──────── Data provided ────────

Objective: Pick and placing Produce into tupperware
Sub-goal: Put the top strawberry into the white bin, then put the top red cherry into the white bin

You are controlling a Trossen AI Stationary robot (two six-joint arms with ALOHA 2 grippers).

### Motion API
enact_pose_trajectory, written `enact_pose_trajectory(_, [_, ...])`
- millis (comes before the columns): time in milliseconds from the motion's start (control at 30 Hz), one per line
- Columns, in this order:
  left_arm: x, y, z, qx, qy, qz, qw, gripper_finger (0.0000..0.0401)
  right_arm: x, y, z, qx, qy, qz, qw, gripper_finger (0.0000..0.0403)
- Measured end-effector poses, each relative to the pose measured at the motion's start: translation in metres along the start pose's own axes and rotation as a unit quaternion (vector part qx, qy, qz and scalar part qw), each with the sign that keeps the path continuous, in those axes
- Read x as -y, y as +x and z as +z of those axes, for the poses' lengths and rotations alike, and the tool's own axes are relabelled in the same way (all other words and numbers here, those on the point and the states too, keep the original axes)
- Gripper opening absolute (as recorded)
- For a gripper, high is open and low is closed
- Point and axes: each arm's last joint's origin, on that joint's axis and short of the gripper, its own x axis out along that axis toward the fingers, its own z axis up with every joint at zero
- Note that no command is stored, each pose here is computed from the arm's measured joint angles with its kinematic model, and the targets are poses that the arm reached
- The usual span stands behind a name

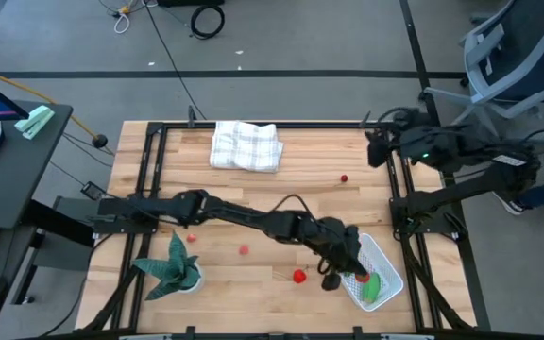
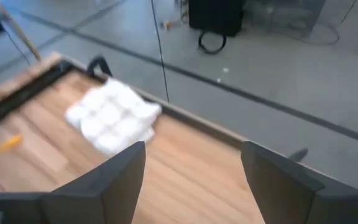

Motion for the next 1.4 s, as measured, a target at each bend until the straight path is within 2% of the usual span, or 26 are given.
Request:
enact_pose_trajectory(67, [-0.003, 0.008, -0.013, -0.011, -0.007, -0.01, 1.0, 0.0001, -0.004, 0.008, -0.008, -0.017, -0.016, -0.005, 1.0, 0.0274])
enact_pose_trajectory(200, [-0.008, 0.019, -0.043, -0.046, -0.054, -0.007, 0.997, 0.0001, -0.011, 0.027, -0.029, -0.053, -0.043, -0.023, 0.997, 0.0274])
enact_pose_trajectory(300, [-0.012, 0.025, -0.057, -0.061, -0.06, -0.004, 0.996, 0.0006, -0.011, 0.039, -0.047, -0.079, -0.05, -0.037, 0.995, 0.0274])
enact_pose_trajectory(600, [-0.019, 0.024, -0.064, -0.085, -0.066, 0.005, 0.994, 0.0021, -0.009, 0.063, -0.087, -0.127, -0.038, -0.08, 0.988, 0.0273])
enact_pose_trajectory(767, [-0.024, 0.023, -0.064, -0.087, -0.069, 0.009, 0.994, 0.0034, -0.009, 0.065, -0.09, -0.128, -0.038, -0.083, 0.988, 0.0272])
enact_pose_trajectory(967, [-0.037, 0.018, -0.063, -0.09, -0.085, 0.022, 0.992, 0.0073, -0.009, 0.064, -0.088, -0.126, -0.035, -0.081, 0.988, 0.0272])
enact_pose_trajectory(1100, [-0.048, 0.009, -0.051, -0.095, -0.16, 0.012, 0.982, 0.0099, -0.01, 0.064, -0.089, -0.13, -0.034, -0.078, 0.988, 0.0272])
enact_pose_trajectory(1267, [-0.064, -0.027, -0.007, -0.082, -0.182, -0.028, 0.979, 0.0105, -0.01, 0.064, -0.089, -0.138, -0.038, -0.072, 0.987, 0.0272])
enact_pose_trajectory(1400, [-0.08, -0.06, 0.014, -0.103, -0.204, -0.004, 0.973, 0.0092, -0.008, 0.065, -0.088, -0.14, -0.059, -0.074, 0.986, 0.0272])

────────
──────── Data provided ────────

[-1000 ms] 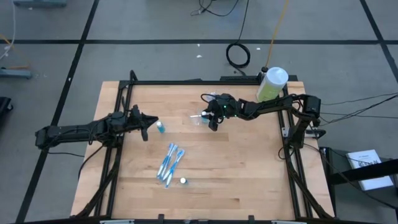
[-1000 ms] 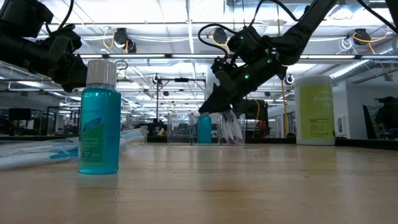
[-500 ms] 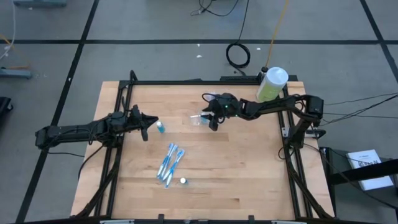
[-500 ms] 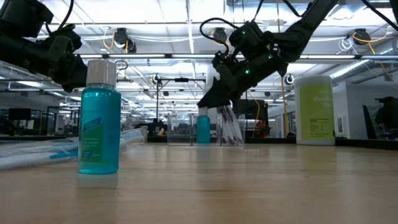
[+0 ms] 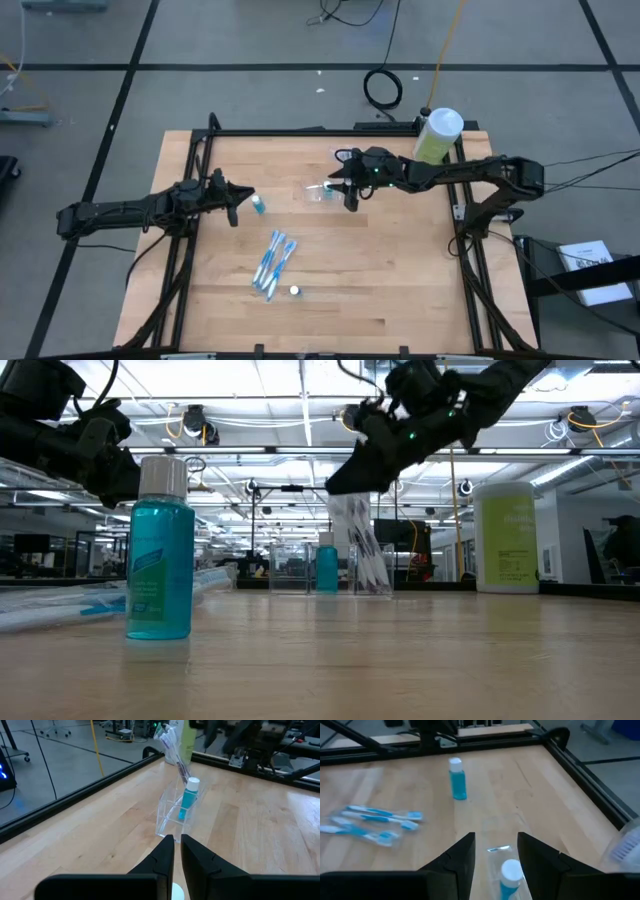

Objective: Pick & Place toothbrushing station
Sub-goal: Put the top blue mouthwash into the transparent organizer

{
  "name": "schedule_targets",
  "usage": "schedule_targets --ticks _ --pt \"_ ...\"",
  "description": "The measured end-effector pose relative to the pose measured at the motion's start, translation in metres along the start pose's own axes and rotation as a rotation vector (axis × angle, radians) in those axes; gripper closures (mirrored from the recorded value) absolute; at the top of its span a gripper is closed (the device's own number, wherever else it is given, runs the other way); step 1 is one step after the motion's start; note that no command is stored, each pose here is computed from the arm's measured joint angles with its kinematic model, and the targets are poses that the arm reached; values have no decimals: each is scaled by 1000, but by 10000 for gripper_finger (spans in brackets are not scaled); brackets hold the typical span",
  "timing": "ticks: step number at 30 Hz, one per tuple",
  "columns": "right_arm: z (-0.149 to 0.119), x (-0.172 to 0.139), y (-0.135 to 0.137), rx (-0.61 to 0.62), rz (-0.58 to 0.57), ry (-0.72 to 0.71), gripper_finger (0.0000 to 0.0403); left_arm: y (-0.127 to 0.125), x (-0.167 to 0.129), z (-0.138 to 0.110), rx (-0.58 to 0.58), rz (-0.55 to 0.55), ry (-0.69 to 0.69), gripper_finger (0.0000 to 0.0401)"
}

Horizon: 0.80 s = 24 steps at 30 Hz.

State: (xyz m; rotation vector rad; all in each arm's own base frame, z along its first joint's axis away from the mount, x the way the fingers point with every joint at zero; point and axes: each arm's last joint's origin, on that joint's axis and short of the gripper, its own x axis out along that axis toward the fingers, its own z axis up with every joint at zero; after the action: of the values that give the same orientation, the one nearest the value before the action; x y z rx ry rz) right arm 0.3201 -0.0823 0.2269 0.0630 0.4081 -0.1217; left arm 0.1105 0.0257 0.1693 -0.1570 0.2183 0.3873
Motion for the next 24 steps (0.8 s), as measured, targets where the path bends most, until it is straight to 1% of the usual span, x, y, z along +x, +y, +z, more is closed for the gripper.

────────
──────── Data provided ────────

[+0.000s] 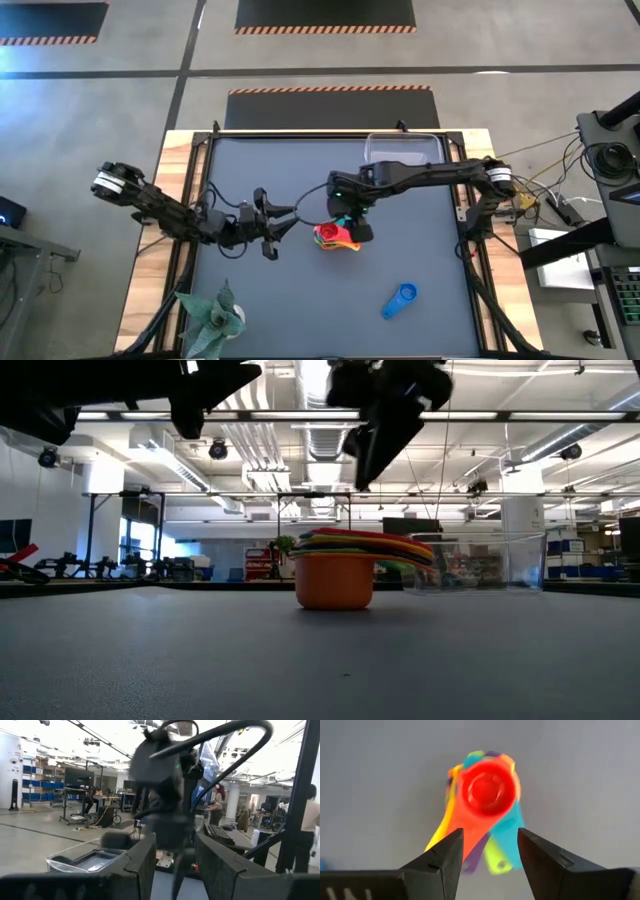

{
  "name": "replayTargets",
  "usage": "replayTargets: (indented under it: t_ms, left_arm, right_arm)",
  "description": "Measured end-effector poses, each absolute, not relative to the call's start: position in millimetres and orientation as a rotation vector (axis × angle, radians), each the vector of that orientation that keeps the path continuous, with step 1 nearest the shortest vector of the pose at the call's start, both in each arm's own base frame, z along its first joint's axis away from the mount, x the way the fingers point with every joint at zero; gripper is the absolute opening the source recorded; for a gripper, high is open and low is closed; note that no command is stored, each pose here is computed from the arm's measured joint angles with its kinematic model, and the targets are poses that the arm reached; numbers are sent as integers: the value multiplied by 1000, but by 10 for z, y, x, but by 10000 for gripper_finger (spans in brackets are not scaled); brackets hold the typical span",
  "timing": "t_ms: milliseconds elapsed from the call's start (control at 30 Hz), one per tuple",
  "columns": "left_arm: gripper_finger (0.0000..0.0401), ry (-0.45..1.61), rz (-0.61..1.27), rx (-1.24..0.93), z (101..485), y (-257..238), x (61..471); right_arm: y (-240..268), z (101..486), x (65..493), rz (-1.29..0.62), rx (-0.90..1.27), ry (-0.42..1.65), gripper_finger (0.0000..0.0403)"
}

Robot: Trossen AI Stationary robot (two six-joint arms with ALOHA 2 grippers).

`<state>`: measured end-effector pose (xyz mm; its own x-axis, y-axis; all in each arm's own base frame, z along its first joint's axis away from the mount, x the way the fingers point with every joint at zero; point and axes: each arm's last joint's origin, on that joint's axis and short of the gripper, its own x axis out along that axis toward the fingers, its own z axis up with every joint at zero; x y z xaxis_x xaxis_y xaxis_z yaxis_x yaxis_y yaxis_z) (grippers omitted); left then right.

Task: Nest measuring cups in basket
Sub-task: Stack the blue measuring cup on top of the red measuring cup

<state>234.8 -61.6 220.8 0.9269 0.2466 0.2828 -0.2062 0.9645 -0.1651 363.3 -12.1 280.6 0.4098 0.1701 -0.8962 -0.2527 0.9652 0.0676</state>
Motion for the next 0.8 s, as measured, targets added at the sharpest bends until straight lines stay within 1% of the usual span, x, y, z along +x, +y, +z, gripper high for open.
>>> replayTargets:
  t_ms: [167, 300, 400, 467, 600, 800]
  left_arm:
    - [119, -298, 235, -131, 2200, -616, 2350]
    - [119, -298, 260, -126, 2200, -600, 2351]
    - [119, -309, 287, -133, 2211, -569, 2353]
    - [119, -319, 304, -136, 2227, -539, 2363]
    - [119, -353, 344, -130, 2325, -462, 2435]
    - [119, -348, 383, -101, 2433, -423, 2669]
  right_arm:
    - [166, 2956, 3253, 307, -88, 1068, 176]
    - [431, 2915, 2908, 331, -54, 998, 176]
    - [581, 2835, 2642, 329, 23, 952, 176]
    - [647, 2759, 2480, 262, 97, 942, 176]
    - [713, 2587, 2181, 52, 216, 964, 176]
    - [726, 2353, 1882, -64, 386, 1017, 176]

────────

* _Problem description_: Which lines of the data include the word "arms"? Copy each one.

* _Solution to the problem_:
You are controlling a Trossen AI Stationary robot (two six-joint arms with ALOHA 2 grippers).
Robot: Trossen AI Stationary robot (two six-joint arms with ALOHA 2 grippers).

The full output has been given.